Segment Open
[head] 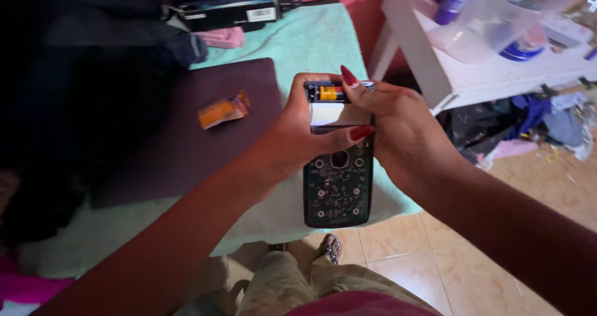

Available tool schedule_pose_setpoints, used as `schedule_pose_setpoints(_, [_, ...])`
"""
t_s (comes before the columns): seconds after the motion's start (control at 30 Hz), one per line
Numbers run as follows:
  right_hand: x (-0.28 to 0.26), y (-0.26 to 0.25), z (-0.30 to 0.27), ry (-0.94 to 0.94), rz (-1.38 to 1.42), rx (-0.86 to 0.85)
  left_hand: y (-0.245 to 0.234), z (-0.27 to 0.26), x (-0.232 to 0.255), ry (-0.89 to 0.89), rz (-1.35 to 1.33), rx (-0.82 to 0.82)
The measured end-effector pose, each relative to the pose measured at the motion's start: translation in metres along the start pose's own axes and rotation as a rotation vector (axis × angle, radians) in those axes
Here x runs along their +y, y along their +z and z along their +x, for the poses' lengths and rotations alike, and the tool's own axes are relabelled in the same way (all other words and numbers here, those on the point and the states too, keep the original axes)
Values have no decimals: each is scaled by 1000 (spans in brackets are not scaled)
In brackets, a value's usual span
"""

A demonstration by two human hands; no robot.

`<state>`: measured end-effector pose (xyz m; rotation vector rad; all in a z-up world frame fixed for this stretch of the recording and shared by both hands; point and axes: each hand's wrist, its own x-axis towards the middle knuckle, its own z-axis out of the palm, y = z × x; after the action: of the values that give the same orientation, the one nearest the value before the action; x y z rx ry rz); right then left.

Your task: The person removes a battery from its packaging and inserts it into the battery compartment of a Casio calculator. They then close the compartment, test the calculator by pressing buttons, and place the calculator into its original box.

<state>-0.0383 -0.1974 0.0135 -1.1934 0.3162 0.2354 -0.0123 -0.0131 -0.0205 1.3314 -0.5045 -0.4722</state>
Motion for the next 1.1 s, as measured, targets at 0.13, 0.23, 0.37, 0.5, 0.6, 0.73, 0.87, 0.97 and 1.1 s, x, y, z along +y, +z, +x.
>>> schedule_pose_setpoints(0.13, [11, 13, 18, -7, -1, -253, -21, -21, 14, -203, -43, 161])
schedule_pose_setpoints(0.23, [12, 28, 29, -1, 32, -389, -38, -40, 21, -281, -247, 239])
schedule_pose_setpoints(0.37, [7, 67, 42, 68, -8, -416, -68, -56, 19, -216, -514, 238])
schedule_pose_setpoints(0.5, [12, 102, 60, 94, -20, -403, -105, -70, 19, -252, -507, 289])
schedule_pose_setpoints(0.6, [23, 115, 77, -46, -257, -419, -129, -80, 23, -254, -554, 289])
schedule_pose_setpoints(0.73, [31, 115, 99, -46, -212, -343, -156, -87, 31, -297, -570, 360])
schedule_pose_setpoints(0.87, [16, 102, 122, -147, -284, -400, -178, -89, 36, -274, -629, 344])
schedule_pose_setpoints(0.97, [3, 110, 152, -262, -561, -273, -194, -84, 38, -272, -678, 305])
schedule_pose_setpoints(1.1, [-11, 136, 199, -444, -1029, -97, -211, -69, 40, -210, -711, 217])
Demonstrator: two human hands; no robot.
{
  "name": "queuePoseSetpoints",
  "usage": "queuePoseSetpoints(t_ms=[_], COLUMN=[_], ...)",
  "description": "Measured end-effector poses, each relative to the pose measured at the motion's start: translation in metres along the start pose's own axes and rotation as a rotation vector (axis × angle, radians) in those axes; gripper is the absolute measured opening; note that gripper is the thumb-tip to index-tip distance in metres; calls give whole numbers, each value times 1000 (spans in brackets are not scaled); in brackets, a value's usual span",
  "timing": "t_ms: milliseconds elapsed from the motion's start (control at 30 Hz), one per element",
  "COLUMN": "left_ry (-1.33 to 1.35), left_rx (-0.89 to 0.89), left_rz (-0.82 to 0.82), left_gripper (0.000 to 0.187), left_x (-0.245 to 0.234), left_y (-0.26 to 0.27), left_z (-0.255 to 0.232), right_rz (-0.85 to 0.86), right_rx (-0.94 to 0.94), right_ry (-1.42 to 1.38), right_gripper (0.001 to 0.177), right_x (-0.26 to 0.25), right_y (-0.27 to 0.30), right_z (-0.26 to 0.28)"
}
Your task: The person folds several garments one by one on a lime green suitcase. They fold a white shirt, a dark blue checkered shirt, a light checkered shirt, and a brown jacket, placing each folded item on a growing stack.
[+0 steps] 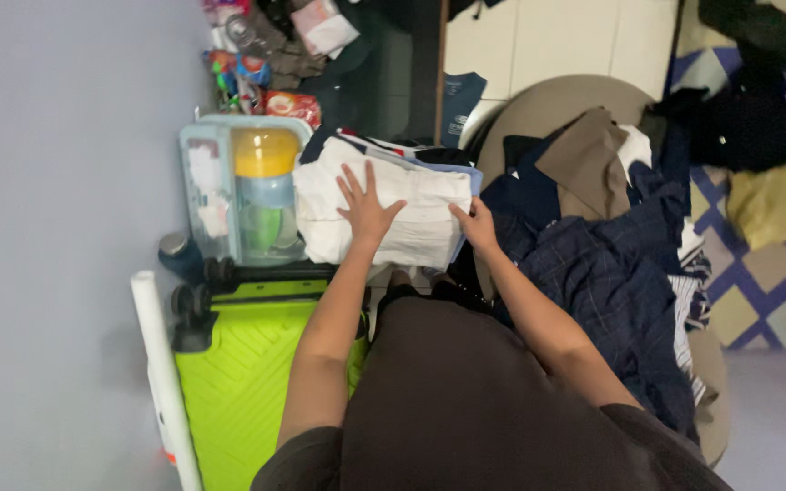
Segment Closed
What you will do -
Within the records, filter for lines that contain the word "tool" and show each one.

Response for this exercise -
Available tool schedule_pose_setpoints, used as `schedule_pose_setpoints(_, [_, ...])`
Here x runs along their +y, y along their +z and z along their +x, for the poses' lengths and rotations alike, and the tool's own axes are relabelled in the same way (all other words and numbers here, those on the point and the states too, keep the original axes)

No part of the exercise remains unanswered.